Mixture-of-Agents (MoA) improves LLM performance through layered collaboration, but its dense topology raises costs and latency. Existing methods employ LLM judges to filter responses, yet still require all models to perform inference before judging, failing to cut costs effectively. They also lack model selection criteria and struggle with large model pools, where full inference is costly and can exceed context limits. To address this, we propose RouteMoA, an efficient mixture-of-agents framework with dynamic routing. It employs a lightweight scorer to perform initial screening by predicting coarse-grained performance from the query, narrowing candidates to a high-potential subset without inference. A mixture of judges then refines these scores through lightweight self- and cross-assessment based on existing model outputs, providing posterior correction without additional inference. Finally, a model ranking mechanism selects models by balancing performance, cost, and latency. RouteMoA outperforms MoA across varying tasks and model pool sizes, reducing cost by 89.8% and latency by 63.6% in the large-scale model pool.
Paper Structure (20 sections, 21 equations, 12 figures, 9 tables)

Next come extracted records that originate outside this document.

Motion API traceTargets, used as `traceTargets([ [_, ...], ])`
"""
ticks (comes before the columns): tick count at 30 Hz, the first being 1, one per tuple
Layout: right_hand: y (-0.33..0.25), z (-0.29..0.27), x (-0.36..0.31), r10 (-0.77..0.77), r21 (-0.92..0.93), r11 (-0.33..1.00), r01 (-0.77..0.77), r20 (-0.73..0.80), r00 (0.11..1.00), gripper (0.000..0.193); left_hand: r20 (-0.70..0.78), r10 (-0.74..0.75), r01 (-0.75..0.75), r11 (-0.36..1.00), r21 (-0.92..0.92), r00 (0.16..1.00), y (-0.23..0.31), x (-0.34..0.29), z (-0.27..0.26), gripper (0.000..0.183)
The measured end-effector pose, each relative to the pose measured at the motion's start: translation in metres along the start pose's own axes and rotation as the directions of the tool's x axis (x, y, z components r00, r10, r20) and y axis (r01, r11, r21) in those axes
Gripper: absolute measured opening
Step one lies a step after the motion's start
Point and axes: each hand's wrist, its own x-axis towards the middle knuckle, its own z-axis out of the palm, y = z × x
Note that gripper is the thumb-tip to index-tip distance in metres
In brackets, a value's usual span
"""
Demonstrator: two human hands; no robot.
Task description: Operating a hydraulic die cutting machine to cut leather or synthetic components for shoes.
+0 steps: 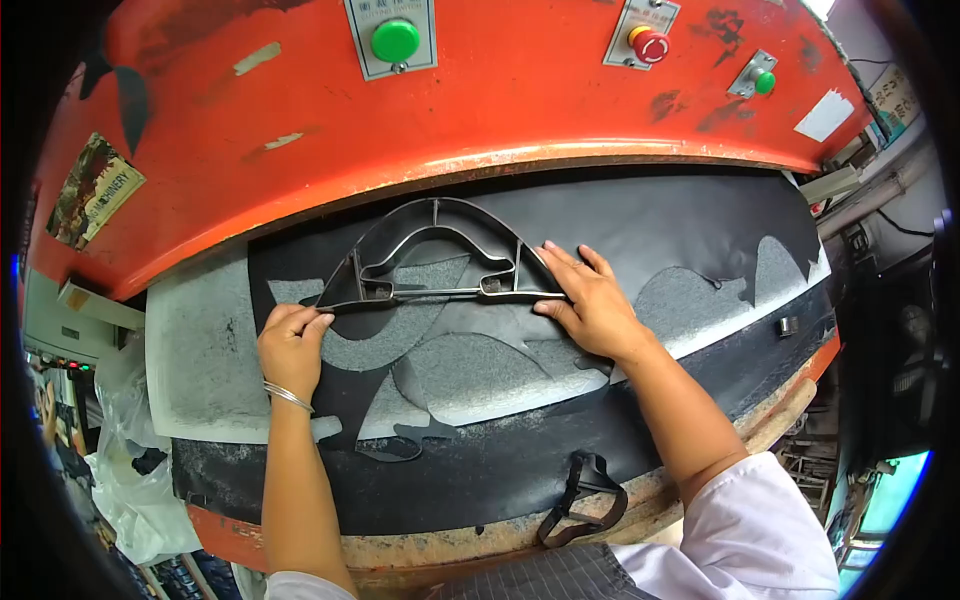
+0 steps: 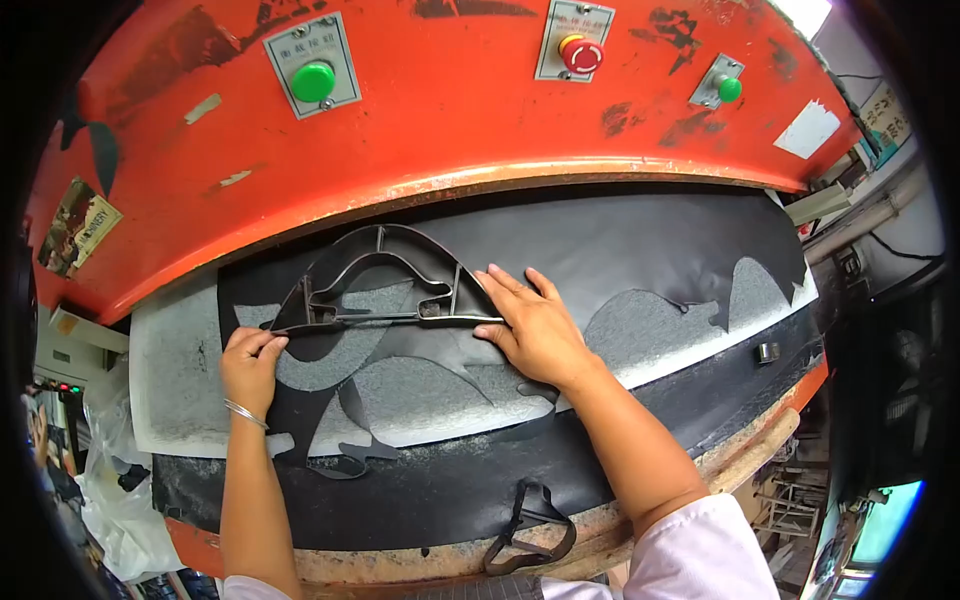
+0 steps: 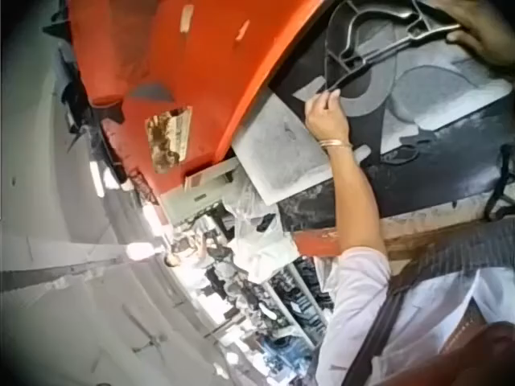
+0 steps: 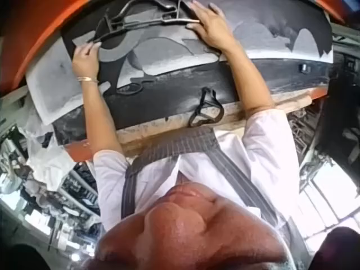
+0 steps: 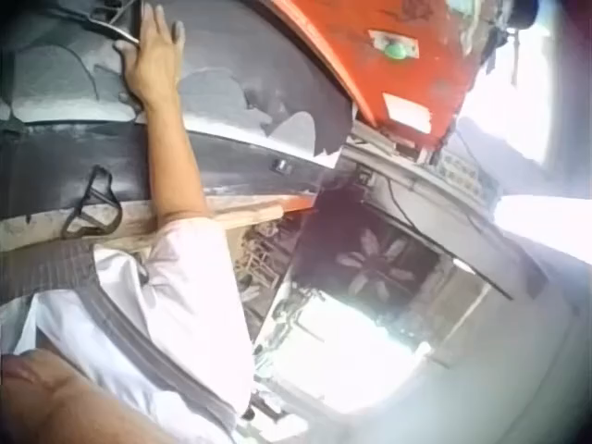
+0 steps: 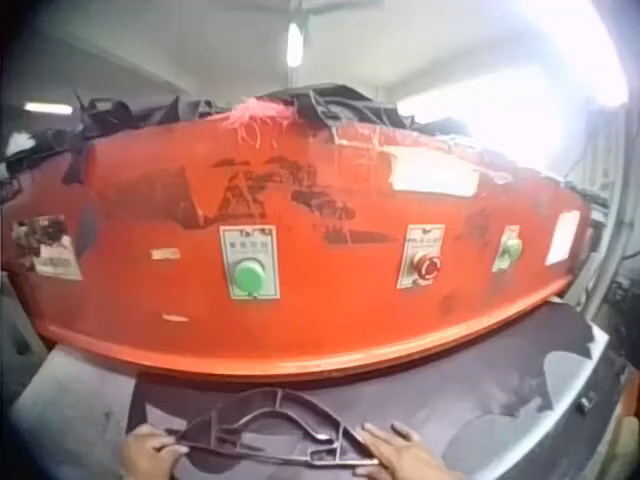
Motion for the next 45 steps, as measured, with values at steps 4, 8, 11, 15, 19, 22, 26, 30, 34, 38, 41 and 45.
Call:
traceTargets([
  [4, -0.002, -0.007, 0.003, -0.006, -0.039, 0.999, 0.005, -0.028, 1.0, 0.06, -0.012, 0.019, -0.019, 1.0, -0.019, 1.0, 0.001, 0.001, 0.0, 0.013],
  [8, 0.001, -0.003, -0.003, -0.019, -0.037, 0.999, 0.018, -0.026, 0.999, 0.06, 0.012, -0.01, 0.01, 1.0, 0.003, 1.0, 0.009, -0.003, 0.0, 0.012],
  [11, -0.004, -0.002, -0.004, -0.035, -0.031, 0.999, 0.034, -0.02, 0.999, 0.06, 0.011, -0.013, 0.013, 1.0, 0.018, 1.0, 0.008, -0.007, -0.008, 0.012],
  [15, -0.002, -0.001, -0.009, -0.069, -0.032, 0.997, 0.068, -0.046, 0.997, 0.06, 0.0, -0.004, 0.004, 1.0, -0.015, 1.0, 0.005, -0.009, -0.005, 0.012],
  [19, 0.001, 0.001, -0.008, -0.037, -0.059, 0.998, 0.037, 0.002, 0.999, 0.06, 0.086, -0.033, 0.037, 0.998, -0.043, 0.996, -0.002, -0.014, -0.003, 0.016],
  [22, -0.004, -0.019, -0.01, -0.025, 0.105, 0.994, 0.041, -0.149, 0.988, 0.067, -0.026, -0.074, 0.075, 0.996, 0.042, 0.997, 0.007, -0.019, -0.005, 0.036],
  [26, 0.035, -0.087, -0.015, 0.635, 0.847, 0.502, 0.174, -0.497, 0.591, 0.066, -0.077, -0.234, 0.214, 0.954, -0.209, 0.969, 0.052, -0.035, -0.017, 0.018],
  [30, 0.081, -0.208, 0.03, 0.823, 0.741, 0.502, 0.446, -0.567, 0.014, 0.063, -0.275, 0.238, -0.302, 0.927, -0.223, 0.932, 0.177, 0.033, -0.019, 0.01],
  [34, 0.135, -0.201, 0.08, 0.503, 0.44, 0.816, -0.376, -0.86, 0.085, 0.071, -0.151, 0.484, -0.477, 0.875, 0.087, 0.862, 0.206, 0.083, -0.001, 0.018],
  [38, 0.09, -0.2, 0.064, 0.639, 0.657, 0.718, 0.23, -0.753, 0.156, 0.072, -0.033, 0.351, -0.352, 0.934, -0.066, 0.936, 0.201, 0.065, -0.023, 0.023],
  [41, 0.075, -0.148, -0.021, 0.423, 0.447, 0.894, -0.038, -0.811, 0.405, 0.068, 0.148, 0.249, -0.232, 0.964, -0.128, 0.957, 0.173, -0.008, -0.032, 0.025],
  [45, -0.022, -0.098, -0.135, -0.041, 0.059, 0.998, 0.032, 0.147, 0.988, 0.054, 0.524, 0.013, 0.042, 0.995, -0.092, 0.852, 0.141, -0.134, -0.062, 0.025],
])
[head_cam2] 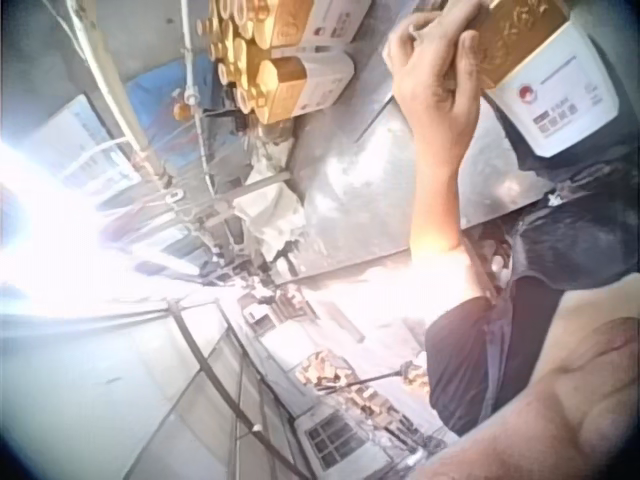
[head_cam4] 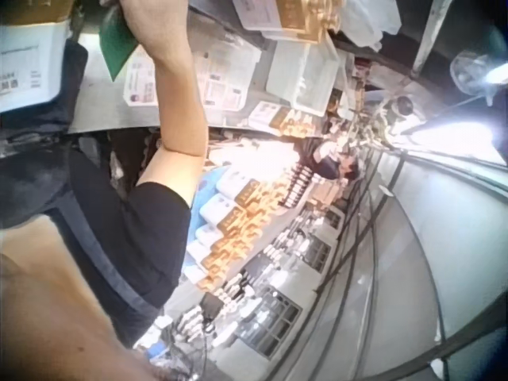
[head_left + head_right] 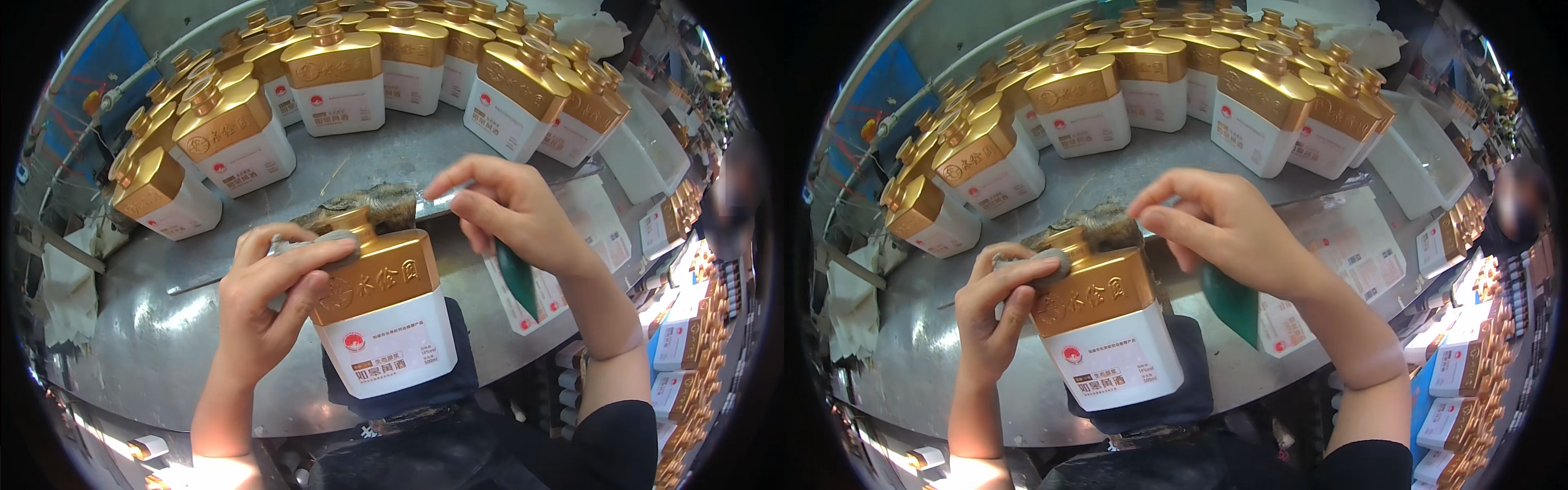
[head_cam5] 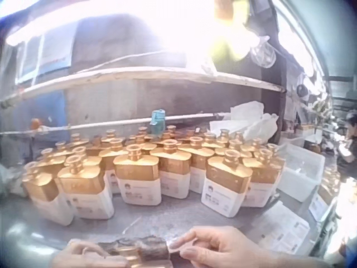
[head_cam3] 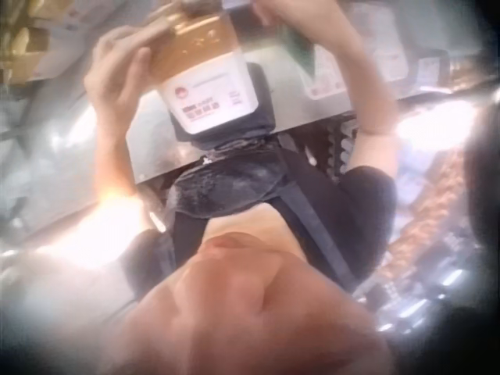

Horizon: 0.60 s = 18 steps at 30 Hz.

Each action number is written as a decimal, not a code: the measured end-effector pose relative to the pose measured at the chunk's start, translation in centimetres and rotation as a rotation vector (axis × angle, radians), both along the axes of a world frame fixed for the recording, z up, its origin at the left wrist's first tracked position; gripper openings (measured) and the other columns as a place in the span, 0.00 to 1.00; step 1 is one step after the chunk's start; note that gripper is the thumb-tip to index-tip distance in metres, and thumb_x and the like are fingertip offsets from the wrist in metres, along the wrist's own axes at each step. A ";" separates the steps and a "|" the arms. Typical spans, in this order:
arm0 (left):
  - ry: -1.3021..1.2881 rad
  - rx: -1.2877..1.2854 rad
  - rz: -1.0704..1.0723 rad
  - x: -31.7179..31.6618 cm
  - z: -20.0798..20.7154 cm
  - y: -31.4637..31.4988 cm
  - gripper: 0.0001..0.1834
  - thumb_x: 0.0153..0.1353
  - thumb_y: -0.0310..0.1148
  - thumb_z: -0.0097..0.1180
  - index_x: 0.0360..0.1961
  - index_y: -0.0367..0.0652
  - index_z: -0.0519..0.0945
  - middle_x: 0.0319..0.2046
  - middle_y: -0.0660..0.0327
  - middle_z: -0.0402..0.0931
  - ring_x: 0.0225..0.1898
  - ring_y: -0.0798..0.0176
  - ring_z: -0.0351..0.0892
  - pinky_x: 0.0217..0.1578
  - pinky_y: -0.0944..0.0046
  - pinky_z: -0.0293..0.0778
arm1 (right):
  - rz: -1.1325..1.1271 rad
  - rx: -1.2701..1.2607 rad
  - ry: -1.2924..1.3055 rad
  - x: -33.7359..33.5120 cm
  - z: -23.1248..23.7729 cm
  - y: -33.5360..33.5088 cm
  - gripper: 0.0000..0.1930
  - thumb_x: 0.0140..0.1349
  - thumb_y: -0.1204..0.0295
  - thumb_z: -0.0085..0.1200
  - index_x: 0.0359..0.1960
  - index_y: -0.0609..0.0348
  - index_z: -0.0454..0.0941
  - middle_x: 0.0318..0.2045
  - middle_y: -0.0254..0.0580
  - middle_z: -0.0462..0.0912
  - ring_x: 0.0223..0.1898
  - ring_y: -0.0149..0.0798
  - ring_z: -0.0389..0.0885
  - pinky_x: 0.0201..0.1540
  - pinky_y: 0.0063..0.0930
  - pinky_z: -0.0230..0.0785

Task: The person applies labels to white and gold bottles on a metal workbench. They pick up a bottle, apply a label to the back, smooth it with a green plastic scraper, and then apply a second label to the front. The person repeats this process for multiple bottles, placing finished ones on a nearby tray.

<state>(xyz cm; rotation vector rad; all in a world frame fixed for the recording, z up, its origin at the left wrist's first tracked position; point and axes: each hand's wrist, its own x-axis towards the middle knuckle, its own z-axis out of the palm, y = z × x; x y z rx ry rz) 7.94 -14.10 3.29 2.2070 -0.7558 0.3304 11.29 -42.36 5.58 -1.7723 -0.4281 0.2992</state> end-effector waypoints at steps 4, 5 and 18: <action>0.096 -0.157 0.103 -0.8 -1.0 -0.2 0.14 0.62 0.32 0.57 0.47 0.41 0.83 0.37 0.58 0.82 0.42 0.60 0.75 0.42 0.64 0.70 | -0.097 0.039 0.056 -2.0 -2.0 -3.1 0.10 0.68 0.70 0.51 0.44 0.63 0.78 0.18 0.27 0.74 0.21 0.18 0.70 0.26 0.14 0.59; 0.100 -0.142 0.141 -0.8 -1.2 -0.2 0.14 0.64 0.33 0.56 0.47 0.40 0.83 0.35 0.58 0.82 0.42 0.60 0.75 0.41 0.65 0.70 | -0.129 0.053 0.060 -2.4 -2.6 -3.8 0.09 0.68 0.71 0.51 0.43 0.63 0.78 0.18 0.26 0.74 0.21 0.18 0.70 0.26 0.14 0.60; -0.295 0.562 0.067 0.5 2.7 -4.8 0.20 0.63 0.52 0.52 0.47 0.53 0.84 0.31 0.67 0.82 0.52 0.57 0.72 0.65 0.45 0.45 | -0.081 0.108 0.092 -3.3 -1.9 -4.9 0.09 0.67 0.71 0.52 0.43 0.64 0.78 0.21 0.28 0.74 0.23 0.19 0.71 0.26 0.15 0.61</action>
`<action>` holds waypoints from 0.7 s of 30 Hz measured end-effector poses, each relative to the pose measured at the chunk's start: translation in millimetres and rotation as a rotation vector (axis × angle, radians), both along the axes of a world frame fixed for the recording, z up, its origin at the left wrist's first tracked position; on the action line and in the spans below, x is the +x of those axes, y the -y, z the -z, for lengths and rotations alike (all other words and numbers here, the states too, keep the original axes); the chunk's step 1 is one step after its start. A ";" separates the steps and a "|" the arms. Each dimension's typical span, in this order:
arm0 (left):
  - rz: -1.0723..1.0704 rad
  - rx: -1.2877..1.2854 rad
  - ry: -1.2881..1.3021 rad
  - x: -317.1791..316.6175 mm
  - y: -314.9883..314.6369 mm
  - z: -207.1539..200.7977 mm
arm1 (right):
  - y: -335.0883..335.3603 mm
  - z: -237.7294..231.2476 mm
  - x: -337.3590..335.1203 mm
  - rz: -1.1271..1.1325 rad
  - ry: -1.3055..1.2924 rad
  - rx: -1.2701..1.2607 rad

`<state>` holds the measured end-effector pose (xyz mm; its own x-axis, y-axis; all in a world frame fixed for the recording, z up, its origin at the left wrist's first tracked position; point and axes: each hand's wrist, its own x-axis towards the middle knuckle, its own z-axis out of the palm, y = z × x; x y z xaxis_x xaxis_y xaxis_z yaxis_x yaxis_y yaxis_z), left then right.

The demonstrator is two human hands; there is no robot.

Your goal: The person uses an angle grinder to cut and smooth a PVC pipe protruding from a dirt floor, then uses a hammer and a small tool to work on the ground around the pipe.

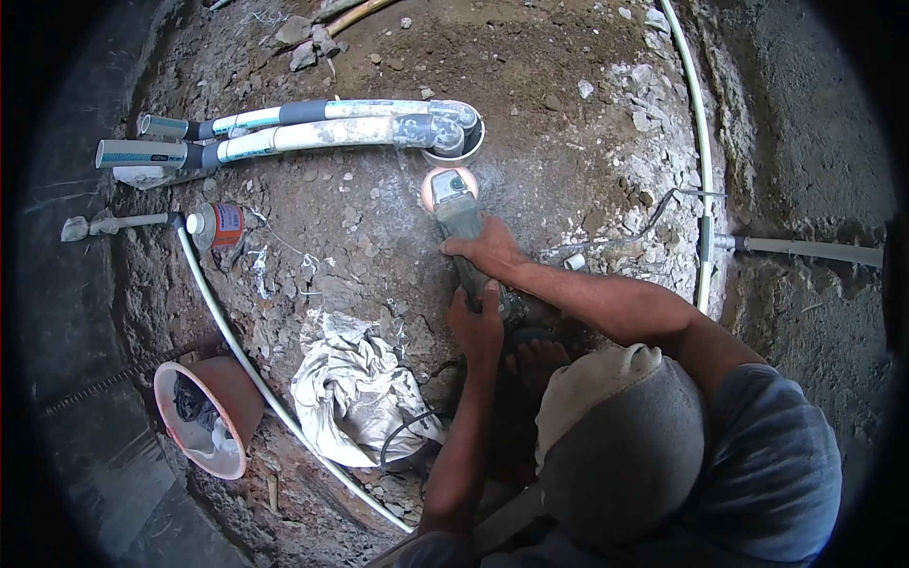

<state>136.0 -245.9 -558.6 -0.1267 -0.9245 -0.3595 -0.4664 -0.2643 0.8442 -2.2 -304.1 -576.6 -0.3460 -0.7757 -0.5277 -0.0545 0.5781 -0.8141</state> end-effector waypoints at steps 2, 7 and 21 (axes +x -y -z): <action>-0.007 -0.028 0.038 1.5 -4.1 9.3 | -1.1 -1.1 1.7 0.010 -0.006 -0.026; 0.013 -0.071 0.055 -1.3 -8.1 14.8 | -6.2 -0.2 -3.8 0.007 -0.004 -0.035; 0.071 -0.067 0.056 -3.6 -11.0 26.6 | -10.8 0.0 -9.9 0.012 -0.048 0.009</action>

This paper contains 20 sections, 21 equations, 12 figures, 9 tables.

Figures (12)

  • Figure 1: Significant variations in model capabilities. Values are normalized to [0,1]. Models exhibit clear specialization: Qwen2.5-Coder leads in coding but lags in biomedical tasks; Qwen2.5-Math excels in mathematics but struggles elsewhere; Bio-Medical-Llama dominates in biomedical knowledge but performs poorly in math and coding; Gemma stands out in reasoning and reading. These distinct profiles make it feasible to predict model performance only based on specific user queries.
  • Figure 2: Concept comparison between our RouteMoA and previous MoA-based methods. (a) Classical MoA moa forwards all LLMs in each layer, and concatenates all outputs as the input of the next layer. (b) Sparse MoA smoa introduces an LLM-based judge to select some good responses as the input of the next layer. This reduces the number of input tokens, but still needs to forward all LLMs and another LLM-based judge. (c) RouteMoA uses a lightweight router to select parts of LLMs for inference, significantly reducing computational cost.
  • Figure 3: RouteMoA architecture. The framework operates layer-wise (left). At each layer $l$, the router selects a subset of suitable LLMs, whose outputs are aggregated and passed to the next layer. The router (right) consists of two stages: b.1 Mixture of Judges, which includes a scorer (trained as in a. Scorer Training), self-assessment, and cross-assessment. The scorer predicts candidate performance in layer-1 using prior knowledge from the query; subsequent layers refine scores via self- and cross-assessment using posterior knowledge from model outputs. b.2 Model Ranking selects LLMs by balancing performance, cost, and latency.
  • Figure 4: Average values of three scorer assessment metrics (Top-1-Hit, Top-3-Hit, and Top-3-Agree) under different training hyperparameters ($\lambda$ and $\alpha$).
  • Figure 5: Case study of adjusting wrong scorer predictions with self- and cross-assessment.